About this task: An exact copy of all the data is required, with pictures left out.

┌────────

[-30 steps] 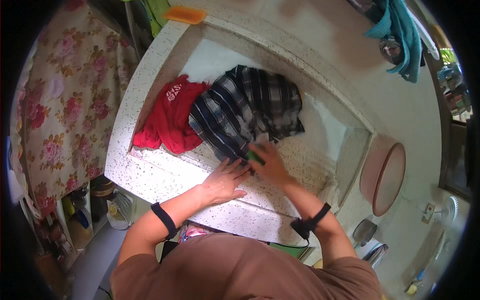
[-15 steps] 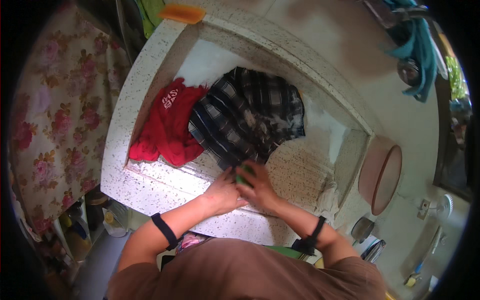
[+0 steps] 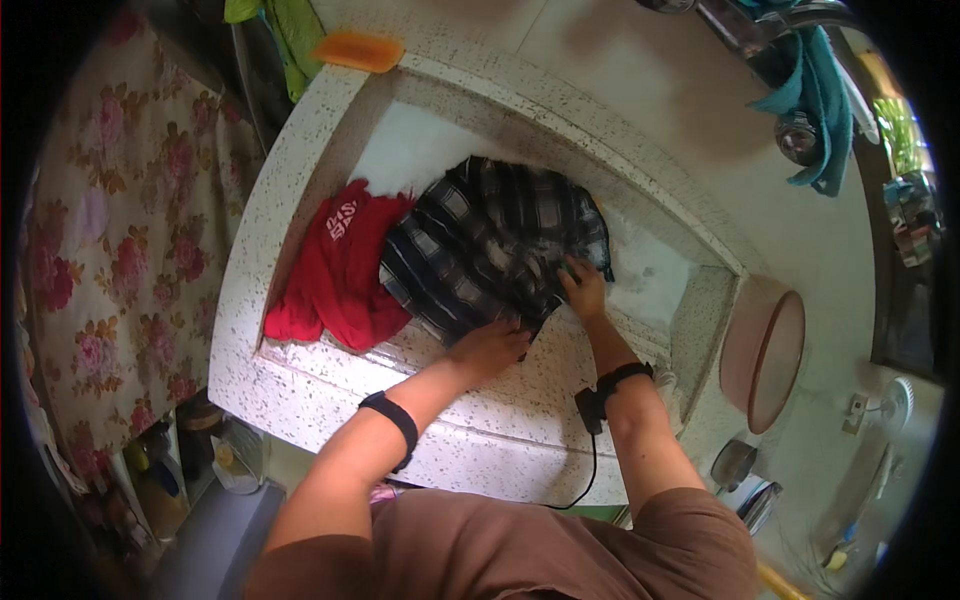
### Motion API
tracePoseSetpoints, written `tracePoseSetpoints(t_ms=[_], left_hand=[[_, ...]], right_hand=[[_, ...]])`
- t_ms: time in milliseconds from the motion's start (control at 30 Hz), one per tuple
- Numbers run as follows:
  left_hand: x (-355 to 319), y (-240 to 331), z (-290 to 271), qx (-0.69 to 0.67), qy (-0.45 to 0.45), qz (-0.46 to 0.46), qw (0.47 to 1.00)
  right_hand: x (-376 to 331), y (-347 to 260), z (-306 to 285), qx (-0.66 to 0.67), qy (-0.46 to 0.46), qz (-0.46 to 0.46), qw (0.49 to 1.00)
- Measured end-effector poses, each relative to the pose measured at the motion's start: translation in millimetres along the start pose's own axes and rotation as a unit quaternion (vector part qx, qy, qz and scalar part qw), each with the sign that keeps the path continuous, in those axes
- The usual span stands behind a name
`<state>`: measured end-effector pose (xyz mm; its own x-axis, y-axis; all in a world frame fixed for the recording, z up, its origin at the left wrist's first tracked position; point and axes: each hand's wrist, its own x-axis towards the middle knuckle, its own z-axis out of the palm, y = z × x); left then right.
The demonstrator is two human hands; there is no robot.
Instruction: The person hand-washes a plaid shirt in a utility sink using a green scrub brush and water. They scrub the fabric, rinse it, wring it out, and repeat the process.
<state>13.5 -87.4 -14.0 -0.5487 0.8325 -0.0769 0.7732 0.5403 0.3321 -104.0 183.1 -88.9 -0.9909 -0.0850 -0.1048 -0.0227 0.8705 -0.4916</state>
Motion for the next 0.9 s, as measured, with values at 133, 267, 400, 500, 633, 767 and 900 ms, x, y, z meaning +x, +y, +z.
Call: tracePoseSetpoints(t_ms=[133, 267, 400, 500, 633, 767, 900], left_hand=[[-40, -2, -22, -0.293, -0.035, 0.019, 0.955], [-123, 0, -62, -0.409, 0.011, -0.011, 0.912], [-151, -7, -63, -0.430, -0.004, 0.005, 0.903], [-148, -10, -62, -0.424, -0.009, 0.008, 0.905], [-141, -4, -72, -0.385, 0.027, -0.034, 0.922], [-123, -2, -70, -0.422, 0.045, -0.063, 0.903], [-103, -3, -76, -0.403, 0.017, -0.096, 0.910]], right_hand=[[-38, -106, -30, -0.020, -0.134, -0.011, 0.991], [-88, -198, -28, 0.086, -0.147, -0.178, 0.969], [-72, -154, -7, -0.093, 0.018, -0.167, 0.981], [-37, -106, -15, -0.108, 0.033, 0.033, 0.993], [-55, -120, -19, 0.043, -0.068, -0.160, 0.984], [-101, -152, 6, -0.010, -0.033, -0.250, 0.968], [-78, -66, -1, -0.066, 0.031, 0.033, 0.997]])
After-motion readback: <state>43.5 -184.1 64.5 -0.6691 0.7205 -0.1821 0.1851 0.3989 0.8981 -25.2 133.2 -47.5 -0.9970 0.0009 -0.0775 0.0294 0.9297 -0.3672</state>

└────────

Solution for this exercise:
[-30 steps] 
[-15 steps] 
[+0 steps] 
### Motion API
tracePoseSetpoints, written `tracePoseSetpoints(t_ms=[_], left_hand=[[_, ...]], right_hand=[[_, ...]])`
- t_ms: time in milliseconds from the motion's start (control at 30 Hz), one per tuple
- Numbers run as follows:
  left_hand: x (-355 to 319), y (-240 to 331), z (-290 to 271), qx (-0.69 to 0.67), qy (-0.45 to 0.45), qz (-0.46 to 0.46), qw (0.47 to 1.00)
  right_hand: x (-376 to 331), y (-347 to 260), z (-306 to 285), qx (-0.66 to 0.67), qy (-0.46 to 0.46), qz (-0.46 to 0.46), qw (0.49 to 1.00)
- Measured end-effector poses, each relative to the pose measured at the motion's start: translation in millimetres along the start pose's own axes and rotation as a unit quaternion (vector part qx, qy, qz and scalar part qw), each with the sign that keeps the path continuous, in those axes
- The usual span stands behind a name
`<state>`: measured end-effector pose (xyz mm; its own x-axis, y-axis; all in a world frame fixed for the recording, z up, its origin at the left wrist's first tracked position; point and axes: each hand's wrist, its own x-axis towards the middle knuckle, its own z-axis out of the palm, y = z × x); left then right.
The demonstrator is two human hands; there is no robot.
Instruction: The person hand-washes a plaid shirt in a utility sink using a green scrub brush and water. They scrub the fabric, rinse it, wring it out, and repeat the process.
<state>13.5 -87.4 -14.0 -0.5487 0.8325 -0.0769 0.7732 0.5403 0.3321 -104.0 183.1 -88.9 -0.9909 -0.0850 -0.1048 -0.0227 0.8705 -0.4916</state>
Motion for the next 0.9 s, as measured, with values at 133, 267, 400, 500, 633, 767 and 900 ms, x, y, z meaning +x, +y, +z.
Call: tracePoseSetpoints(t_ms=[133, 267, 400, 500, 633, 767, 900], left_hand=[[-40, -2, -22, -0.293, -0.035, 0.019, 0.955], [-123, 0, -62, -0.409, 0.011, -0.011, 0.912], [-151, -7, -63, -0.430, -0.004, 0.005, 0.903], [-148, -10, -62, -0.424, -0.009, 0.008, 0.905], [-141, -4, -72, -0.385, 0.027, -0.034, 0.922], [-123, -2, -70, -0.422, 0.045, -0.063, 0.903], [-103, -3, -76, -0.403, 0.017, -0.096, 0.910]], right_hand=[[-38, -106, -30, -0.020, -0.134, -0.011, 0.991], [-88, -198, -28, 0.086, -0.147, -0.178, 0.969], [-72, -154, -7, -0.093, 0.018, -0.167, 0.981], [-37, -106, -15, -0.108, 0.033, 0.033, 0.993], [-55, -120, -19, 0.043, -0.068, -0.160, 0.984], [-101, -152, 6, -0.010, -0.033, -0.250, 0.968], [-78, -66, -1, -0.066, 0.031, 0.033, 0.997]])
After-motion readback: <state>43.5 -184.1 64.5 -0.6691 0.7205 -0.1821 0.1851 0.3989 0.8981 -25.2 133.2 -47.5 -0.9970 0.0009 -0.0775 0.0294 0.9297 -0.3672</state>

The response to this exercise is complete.